(Saved entries)
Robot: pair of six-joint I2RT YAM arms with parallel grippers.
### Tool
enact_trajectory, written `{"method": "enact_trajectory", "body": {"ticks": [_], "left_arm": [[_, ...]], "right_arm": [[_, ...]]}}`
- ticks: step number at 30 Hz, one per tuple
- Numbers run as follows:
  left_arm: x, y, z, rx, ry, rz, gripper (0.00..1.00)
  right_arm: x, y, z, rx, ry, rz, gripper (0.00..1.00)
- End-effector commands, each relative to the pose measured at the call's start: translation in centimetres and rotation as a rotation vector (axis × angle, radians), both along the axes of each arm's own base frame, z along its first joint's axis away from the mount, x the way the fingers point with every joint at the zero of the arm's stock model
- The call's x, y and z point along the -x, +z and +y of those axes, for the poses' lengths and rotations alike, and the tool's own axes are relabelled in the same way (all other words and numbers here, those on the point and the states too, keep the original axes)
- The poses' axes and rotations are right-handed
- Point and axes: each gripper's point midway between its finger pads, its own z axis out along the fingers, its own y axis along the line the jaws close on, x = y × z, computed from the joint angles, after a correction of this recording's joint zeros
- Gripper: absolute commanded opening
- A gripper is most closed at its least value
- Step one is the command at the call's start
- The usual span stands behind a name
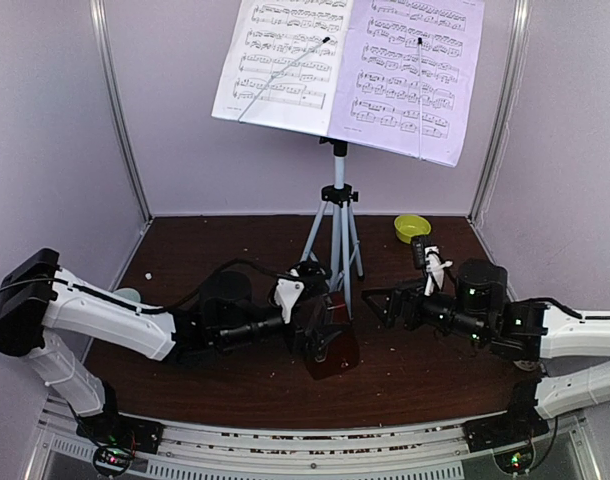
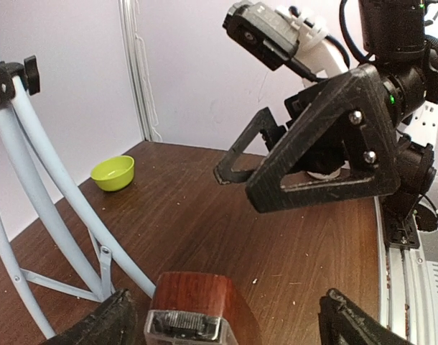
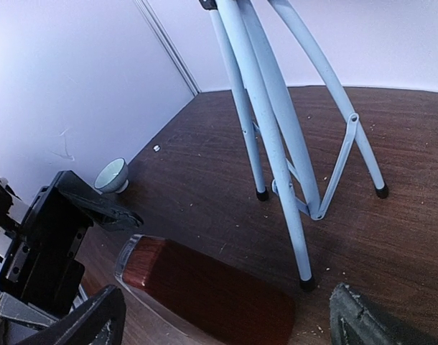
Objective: Set up the instrument practice props
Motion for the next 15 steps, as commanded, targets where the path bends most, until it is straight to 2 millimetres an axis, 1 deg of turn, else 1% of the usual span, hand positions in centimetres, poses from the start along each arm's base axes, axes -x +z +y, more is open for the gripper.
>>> {"method": "enact_trajectory", "body": {"ticks": [1, 5, 10, 15], "left_arm": [[-0.2, -0.1, 1.1, -0.038, 0.000, -0.002, 0.85], [-0.4, 0.3, 1.3, -0.030, 0.006, 0.005, 0.80], [-1.0, -0.2, 1.6, -0.040, 0.007, 0.023, 0.74], [-0.8, -0.2, 1.4, -0.035, -0.040, 0.033, 0.66]], "right_arm": [[0.0, 1.8, 1.2, -0.096, 0.024, 0.030, 0.99], [-0.3, 2.1, 2.1, -0.129, 0.029, 0.043, 0.98], [-0.1, 2.5, 3.8, -0.163, 0.067, 0.061, 0.98], [-0.5, 2.2, 4.6, -0.188, 0.073, 0.084, 0.97]]}}
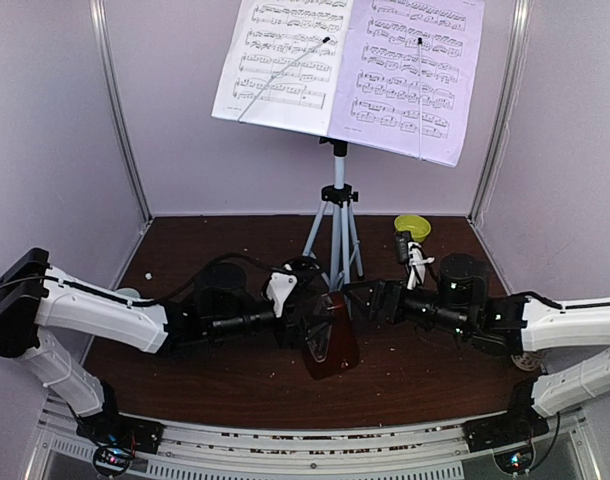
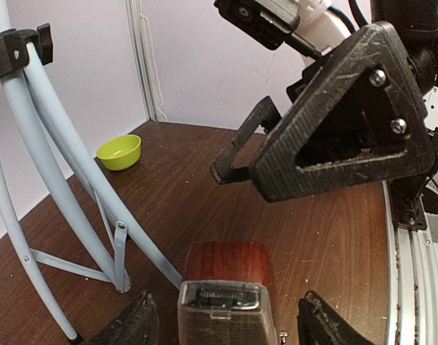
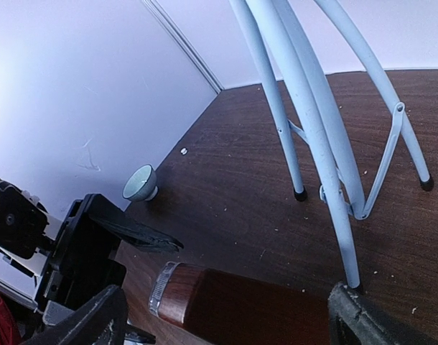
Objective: Set up the instrument practice props
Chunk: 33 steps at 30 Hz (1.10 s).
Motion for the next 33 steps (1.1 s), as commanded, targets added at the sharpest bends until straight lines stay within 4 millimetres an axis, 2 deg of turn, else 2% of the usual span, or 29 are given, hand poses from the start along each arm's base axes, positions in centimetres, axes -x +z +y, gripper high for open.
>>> {"method": "enact_trajectory", "body": {"ticks": [1, 6, 16, 22, 33], "left_arm": [[0.4, 0.8, -0.2, 0.029, -0.054, 0.003, 0.65], [0.4, 0.8, -0.8, 0.026, -0.080, 0.011, 0.62], [0.3, 1.0, -0.9, 0.026, -0.079, 0.008, 0.53], [0.3, 1.2, -1.2, 0.026, -0.093, 0.004, 0.52], [0.8, 1.5, -0.8, 0.043, -0.111, -0.019, 0.41]], "right_arm": [[-0.1, 1.8, 1.5, -0.084, 0.024, 0.007, 0.97], [-0.2, 0.5, 2.5, -0.093, 0.042, 0.059, 0.97], [-0.5, -2.5, 2.5, -0.060, 0.020, 0.103, 0.96], [-0.4, -4.6, 1.8, -0.026, 0.003, 0.129, 0.96], [-0.6, -7.2, 1.0, 0.031, -0.034, 0.163, 0.95]]}}
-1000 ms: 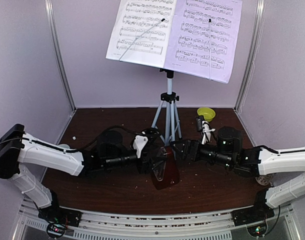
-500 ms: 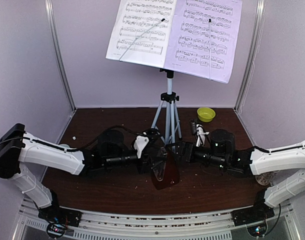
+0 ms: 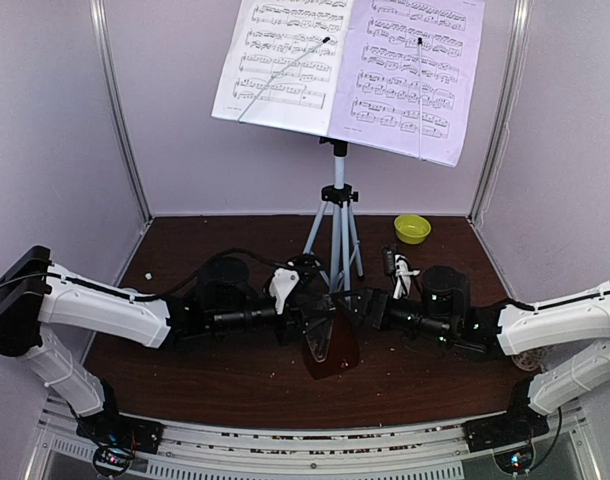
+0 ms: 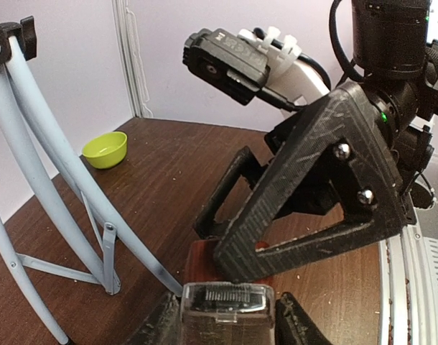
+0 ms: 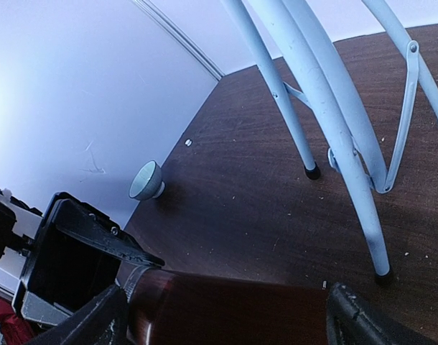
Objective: Set up the instrument practice props
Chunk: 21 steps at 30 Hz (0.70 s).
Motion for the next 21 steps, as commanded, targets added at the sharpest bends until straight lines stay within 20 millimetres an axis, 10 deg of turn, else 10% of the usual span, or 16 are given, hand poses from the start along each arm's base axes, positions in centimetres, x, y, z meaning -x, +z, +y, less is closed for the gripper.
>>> {"method": "enact_trajectory", "body": {"ticks": [1, 21], "left_arm": [[0.8, 1.8, -0.2, 0.061, -0.046, -0.046, 0.40], [2.1, 2.2, 1.9, 0.086, -0.058, -0.099, 0.24]], "right_arm": [[0.0, -4.1, -1.1, 0.111, -0.030, 0.056, 0.95], [0.5, -8.2, -2.8, 0.214, -0.061, 0.112, 0.94]]}}
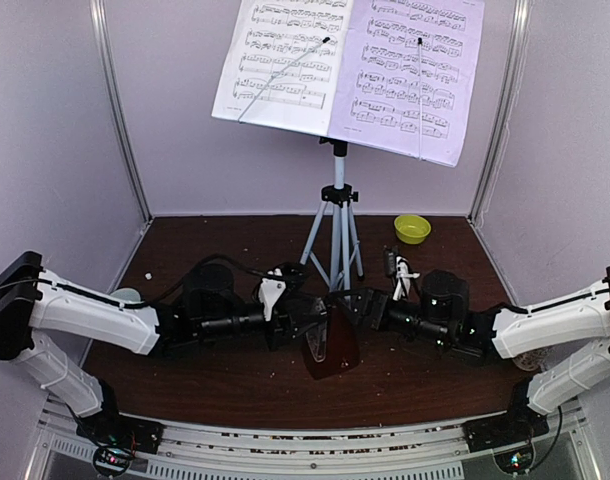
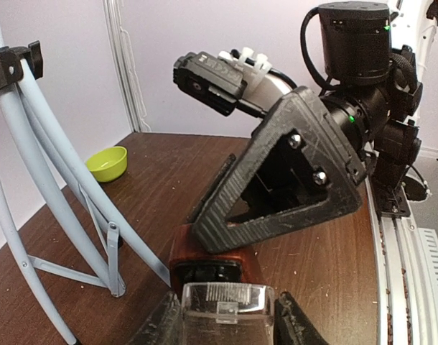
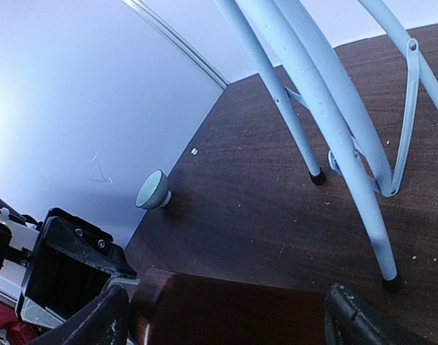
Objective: Set up the instrument practice props
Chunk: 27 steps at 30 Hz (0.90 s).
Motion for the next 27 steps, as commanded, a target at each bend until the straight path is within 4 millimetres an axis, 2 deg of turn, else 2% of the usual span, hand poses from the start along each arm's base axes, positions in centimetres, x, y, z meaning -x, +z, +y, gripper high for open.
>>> {"method": "enact_trajectory", "body": {"ticks": [1, 7, 11, 13, 18, 19, 21, 27], "left_arm": [[1.1, 1.9, 0.7, 0.053, -0.034, -0.049, 0.24], [0.1, 2.8, 2.1, 0.053, 0.037, 0.001, 0.25], [-2.1, 3.7, 4.7, 0.061, 0.154, 0.084, 0.25], [-3.1, 3.4, 6.0, 0.018, 0.217, 0.129, 0.25], [-5.8, 0.8, 10.3, -0.137, 0.436, 0.265, 0.25], [-6.3, -0.6, 11.8, -0.197, 0.501, 0.317, 0.25], [-7.3, -2.2, 14.2, -0.257, 0.610, 0.404, 0.25], [-8.9, -6.2, 19.6, -0.401, 0.800, 0.570, 0.26]], "right_arm": [[0.7, -7.8, -3.0, 0.259, -0.043, 0.115, 0.93], [0.7, -7.4, -2.7, 0.250, -0.029, 0.109, 0.93], [0.8, -6.8, -2.2, 0.239, -0.008, 0.100, 0.93], [0.8, -6.6, -2.0, 0.234, 0.002, 0.096, 0.93], [0.9, -5.9, -1.8, 0.223, 0.011, 0.085, 0.95], [0.9, -5.8, -1.8, 0.220, 0.011, 0.082, 0.95], [0.9, -5.6, -1.8, 0.217, 0.013, 0.079, 0.95], [0.9, -5.1, -1.4, 0.211, 0.025, 0.074, 0.96]]}}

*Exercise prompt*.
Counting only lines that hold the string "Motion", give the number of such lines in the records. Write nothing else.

*Your solution*.
4